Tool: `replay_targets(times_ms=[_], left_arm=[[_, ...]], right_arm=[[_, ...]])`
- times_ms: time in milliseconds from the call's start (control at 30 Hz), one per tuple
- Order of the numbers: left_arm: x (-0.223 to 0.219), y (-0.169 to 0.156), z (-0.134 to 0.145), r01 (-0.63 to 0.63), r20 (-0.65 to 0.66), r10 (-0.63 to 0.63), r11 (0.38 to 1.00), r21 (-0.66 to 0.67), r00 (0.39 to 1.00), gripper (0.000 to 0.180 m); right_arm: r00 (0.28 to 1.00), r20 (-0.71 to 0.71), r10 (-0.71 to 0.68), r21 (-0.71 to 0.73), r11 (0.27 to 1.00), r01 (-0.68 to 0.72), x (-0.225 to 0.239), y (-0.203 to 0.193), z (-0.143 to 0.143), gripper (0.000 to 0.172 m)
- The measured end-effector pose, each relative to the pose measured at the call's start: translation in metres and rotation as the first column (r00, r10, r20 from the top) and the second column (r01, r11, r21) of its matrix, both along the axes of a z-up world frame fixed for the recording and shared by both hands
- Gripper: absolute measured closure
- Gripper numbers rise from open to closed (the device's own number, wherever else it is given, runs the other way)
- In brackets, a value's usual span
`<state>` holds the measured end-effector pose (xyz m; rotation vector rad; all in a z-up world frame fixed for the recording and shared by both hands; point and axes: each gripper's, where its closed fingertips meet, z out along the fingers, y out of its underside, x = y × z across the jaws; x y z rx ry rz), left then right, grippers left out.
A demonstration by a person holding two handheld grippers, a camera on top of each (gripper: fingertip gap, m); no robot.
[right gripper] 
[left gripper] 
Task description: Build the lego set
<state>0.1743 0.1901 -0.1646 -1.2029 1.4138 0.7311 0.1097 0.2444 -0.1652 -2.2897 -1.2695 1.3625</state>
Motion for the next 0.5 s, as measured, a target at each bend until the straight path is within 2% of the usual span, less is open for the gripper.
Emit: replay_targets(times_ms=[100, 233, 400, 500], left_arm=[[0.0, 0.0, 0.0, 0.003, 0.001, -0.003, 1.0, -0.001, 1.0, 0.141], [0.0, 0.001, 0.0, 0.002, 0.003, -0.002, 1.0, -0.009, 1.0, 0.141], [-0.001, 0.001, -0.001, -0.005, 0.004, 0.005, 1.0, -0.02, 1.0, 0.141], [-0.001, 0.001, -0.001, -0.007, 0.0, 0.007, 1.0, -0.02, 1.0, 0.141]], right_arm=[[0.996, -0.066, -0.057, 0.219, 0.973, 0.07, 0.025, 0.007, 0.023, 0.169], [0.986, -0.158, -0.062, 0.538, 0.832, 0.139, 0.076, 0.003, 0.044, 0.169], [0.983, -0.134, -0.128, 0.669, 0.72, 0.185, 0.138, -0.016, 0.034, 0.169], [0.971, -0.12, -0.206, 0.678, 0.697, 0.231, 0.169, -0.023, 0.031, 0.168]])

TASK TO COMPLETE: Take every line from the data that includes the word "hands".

EXERCISE SOLUTION:
- The measured end-effector pose, each relative to the pose measured at the call's start: translation in metres and rotation as the first column (r00, r10, r20 from the top) and the second column (r01, r11, r21) of its matrix, both along the axes of a z-up world frame fixed for the recording and shared by both hands
`<state>` holds the measured end-effector pose (xyz m; rotation vector rad; all in a z-up world frame fixed for the recording and shared by both hands; point and axes: each gripper's, where its closed fingertips meet, z out along the fingers, y out of its underside, x = y × z across the jaws; x y z rx ry rz), left then right, grippers left out.

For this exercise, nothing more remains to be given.